Am 08.10.2018 um 21:53 hat Eric Blake geschrieben:
> On 10/8/18 11:40 AM, Kevin Wolf wrote:
> > Am 08.10.2018 um 17:43 hat Peter Maydell geschrieben:
> > > Looking at the backtraces I'm wondering if this is the result of
> > > an implicit reliance on the order in which per-thread destructors
> > > are called (which is left unspecified by POSIX) -- the destructor
> > > function qemu_thread_atexit_run() is called after some other
> > > destructor, but accesses its memory.
> > > 
> > > Specifically, the memory it's trying to read looks like
> > > the __thread local variable pollfds_cleanup_notifier in
> > > util/aio-posix.c. So I think what is happening is:
> > >   * util/aio-posix.c calls qemu_thread_atexit_add(), passing
> > >     it a pointer to a thread-local variable pollfds_cleanup_notifier
> > >   * qemu_thread_atexit_add() works by arranging to run the
> > >     notifiers when its 'exit_key' variable's destructor is called
> > >   * the destructor for pollfds_cleanup_notifier runs before that
> > >     for exit_key, and so the qemu_thread_atexit_run() function
> > >     ends up touching freed memory
> > > 
> > > I'm pretty confident this analysis of the problem is correct:
> > > unfortunately I have no idea what the right way to fix it is...
> > 
> > Yes, I agree with your analysis. If __thread variables can be destructed
> > before pthread_key_create() destructors are called (and in particular if
> > the former are implemented in terms of the latter), this implies at
> > least two rules:
> > 
> > 1. The Notfier itself can't be a TLS variable
> > 
> > 2. The notifier callback can't access any TLS variables
> > 
> > Of course, with these restrictions, qemu_thread_atexit_*() with its
> > existing API is as useless as it could be.
> > 
> > The best I can think of at the moment would be to use a separate
> > pthread_key_create() (and therefore a separate destructor) for
> > registering each TLS variable, so that the destructor always gets a
> > valid pointer.

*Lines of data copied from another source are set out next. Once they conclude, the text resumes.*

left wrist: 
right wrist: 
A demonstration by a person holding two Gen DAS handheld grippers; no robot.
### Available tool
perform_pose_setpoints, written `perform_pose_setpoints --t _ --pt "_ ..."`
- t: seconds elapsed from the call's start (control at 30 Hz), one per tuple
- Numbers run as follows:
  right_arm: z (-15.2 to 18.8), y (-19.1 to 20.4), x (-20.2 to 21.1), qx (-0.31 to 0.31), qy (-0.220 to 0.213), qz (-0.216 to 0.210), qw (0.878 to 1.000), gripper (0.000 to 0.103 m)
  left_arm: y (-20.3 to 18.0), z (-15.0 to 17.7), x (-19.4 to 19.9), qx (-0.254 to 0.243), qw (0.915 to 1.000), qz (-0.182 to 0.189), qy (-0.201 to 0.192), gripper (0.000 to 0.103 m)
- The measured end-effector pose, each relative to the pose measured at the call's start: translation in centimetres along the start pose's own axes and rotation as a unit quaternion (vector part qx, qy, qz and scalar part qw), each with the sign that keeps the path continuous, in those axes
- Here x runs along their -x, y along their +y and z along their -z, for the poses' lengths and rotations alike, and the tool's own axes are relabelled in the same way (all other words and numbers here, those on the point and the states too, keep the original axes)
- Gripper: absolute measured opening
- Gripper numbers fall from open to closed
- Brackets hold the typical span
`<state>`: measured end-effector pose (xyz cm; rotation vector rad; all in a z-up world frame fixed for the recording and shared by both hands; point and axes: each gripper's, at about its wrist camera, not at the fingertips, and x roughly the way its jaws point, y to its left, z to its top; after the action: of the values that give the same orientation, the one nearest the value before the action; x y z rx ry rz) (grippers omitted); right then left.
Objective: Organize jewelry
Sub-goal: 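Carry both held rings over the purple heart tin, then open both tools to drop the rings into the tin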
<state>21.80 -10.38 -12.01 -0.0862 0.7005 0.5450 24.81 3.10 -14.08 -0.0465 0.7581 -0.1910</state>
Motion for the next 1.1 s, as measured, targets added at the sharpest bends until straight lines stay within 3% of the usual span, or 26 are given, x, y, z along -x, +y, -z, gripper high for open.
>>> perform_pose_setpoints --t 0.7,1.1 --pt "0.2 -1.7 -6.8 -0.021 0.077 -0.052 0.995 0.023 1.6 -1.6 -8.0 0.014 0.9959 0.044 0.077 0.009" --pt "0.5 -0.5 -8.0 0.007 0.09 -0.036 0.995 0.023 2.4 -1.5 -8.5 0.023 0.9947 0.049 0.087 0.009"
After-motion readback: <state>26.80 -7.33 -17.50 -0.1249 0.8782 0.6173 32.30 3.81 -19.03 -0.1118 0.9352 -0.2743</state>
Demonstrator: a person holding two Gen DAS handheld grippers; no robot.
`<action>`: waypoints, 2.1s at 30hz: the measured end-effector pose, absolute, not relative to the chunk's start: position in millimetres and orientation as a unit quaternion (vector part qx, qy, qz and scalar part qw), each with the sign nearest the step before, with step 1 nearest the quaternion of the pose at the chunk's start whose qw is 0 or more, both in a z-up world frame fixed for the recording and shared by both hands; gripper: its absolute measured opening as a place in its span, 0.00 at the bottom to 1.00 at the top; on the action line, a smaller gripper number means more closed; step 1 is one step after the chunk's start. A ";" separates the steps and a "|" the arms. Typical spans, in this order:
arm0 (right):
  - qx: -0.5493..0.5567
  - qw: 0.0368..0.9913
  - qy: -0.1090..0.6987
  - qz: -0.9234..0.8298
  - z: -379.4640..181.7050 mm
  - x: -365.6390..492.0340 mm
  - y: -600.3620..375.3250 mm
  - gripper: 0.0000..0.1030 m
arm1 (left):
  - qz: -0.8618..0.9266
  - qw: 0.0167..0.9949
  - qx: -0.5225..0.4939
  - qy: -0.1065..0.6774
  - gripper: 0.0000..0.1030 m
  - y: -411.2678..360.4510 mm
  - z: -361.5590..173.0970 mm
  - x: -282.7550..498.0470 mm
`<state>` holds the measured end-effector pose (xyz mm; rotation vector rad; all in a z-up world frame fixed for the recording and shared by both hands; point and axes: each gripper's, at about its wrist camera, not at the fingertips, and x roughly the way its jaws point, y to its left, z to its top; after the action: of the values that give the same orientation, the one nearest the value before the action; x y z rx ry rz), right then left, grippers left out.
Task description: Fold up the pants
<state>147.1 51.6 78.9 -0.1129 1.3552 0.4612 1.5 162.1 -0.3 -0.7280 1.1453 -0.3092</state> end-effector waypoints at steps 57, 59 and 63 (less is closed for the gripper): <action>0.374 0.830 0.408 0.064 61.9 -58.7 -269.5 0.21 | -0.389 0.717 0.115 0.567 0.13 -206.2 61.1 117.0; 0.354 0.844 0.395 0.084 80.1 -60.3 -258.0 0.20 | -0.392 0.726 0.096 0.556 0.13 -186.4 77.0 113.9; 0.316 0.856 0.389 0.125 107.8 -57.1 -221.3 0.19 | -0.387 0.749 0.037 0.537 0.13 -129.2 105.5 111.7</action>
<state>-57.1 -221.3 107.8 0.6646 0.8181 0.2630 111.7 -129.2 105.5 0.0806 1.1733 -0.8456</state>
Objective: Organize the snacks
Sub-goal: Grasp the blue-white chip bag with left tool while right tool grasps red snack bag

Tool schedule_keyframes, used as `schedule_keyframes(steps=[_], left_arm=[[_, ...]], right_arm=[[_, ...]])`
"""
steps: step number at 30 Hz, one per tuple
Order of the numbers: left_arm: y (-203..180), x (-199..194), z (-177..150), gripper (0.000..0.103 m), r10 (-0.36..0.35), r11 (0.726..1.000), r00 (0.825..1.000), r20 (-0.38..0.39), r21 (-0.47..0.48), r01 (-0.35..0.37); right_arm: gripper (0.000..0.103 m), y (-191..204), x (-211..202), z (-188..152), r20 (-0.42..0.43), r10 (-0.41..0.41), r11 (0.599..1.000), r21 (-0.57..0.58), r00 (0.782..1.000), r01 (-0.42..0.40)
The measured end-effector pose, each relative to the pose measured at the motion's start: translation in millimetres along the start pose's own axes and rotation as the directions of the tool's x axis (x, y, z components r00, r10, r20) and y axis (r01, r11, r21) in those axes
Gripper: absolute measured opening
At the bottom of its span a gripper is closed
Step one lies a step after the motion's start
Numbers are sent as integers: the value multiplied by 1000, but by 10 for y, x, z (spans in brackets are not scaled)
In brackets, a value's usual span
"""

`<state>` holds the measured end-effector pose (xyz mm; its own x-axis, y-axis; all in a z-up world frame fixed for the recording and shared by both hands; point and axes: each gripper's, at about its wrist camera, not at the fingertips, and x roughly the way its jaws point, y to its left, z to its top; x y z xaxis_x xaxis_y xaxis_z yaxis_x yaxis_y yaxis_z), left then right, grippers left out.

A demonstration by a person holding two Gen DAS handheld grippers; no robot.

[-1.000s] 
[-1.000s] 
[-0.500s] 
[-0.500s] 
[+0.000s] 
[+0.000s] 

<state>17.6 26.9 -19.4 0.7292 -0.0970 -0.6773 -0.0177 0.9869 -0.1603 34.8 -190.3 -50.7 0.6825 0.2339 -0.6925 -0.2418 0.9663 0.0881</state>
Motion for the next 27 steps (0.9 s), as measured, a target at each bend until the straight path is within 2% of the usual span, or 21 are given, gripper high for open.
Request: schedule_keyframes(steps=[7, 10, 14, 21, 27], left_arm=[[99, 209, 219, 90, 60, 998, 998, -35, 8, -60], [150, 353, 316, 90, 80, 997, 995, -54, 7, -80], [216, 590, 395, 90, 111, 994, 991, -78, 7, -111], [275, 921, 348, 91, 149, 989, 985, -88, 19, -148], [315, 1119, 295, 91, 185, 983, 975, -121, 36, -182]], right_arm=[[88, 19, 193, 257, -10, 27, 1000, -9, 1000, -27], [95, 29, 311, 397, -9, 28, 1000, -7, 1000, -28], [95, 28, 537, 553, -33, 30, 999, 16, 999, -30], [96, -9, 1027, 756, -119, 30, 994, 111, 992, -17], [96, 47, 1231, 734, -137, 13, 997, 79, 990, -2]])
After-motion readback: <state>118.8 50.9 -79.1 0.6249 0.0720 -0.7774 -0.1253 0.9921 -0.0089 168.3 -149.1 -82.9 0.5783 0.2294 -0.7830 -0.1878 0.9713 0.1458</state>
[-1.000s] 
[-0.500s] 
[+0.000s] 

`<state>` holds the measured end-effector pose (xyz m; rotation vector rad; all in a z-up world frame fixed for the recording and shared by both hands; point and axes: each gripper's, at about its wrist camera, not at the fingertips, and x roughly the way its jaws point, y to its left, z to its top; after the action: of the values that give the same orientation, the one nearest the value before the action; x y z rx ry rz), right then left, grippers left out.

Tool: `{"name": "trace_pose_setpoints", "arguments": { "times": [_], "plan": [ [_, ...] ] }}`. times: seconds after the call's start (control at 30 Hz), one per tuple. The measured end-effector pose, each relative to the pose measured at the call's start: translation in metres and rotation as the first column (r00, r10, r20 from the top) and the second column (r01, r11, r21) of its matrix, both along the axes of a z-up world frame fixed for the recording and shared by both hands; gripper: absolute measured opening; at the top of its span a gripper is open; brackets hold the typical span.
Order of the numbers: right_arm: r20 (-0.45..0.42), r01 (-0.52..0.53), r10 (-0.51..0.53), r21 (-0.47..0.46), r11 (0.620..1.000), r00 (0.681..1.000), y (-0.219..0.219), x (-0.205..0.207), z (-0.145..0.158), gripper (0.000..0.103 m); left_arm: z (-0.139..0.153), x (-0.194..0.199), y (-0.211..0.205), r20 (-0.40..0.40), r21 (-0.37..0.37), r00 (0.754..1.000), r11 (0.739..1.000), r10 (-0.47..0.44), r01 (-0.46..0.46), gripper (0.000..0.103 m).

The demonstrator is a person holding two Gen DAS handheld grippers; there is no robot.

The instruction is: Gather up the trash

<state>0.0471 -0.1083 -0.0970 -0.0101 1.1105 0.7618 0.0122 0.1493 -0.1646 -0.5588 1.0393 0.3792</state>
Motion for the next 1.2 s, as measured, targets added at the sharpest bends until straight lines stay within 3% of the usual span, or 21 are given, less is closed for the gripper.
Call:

Maybe move all __thread variables of a file into a single
> > malloced struct to make it more managable (we could then keep a __thread
> > pointer to it for convenience, but only free the struct with the pointer
> > passed by the pthread_key destructor so that we don't have to access
> > __thread variables in the destructor).
> 
> pthread_key_create() says that a when a destructor is triggered, it sets the
> value of the key to NULL; but that you can once again set the key back to a
> non-NULL value, and that the implementation will loop at least
> PTHREAD_DESTRUCTOR_ITERATIONS over all destructors or until it has convinced
> the destructors to leave values at NULL.  Thus, while you cannot guarantee
> ordering between destructors within a single iteration of the cleanup loop,
> you CAN do some sort of witness locking or down-counter where a destructor
> purposefully calls pthread_setspecific() to revive the value to survive into
> the next iteration of destructor calls, for variables which are known to be
> referenced by other destructors while the witness count is still high
> enough, as a way of imposing order between loops.

Yes, everything that is explicitly managed with pthread_key_create() is
fine. The point is that the destructors for __thread variables aren't
controlled by QEMU, but by the system libraries, so their memory can go
away earlier than other destructors are called.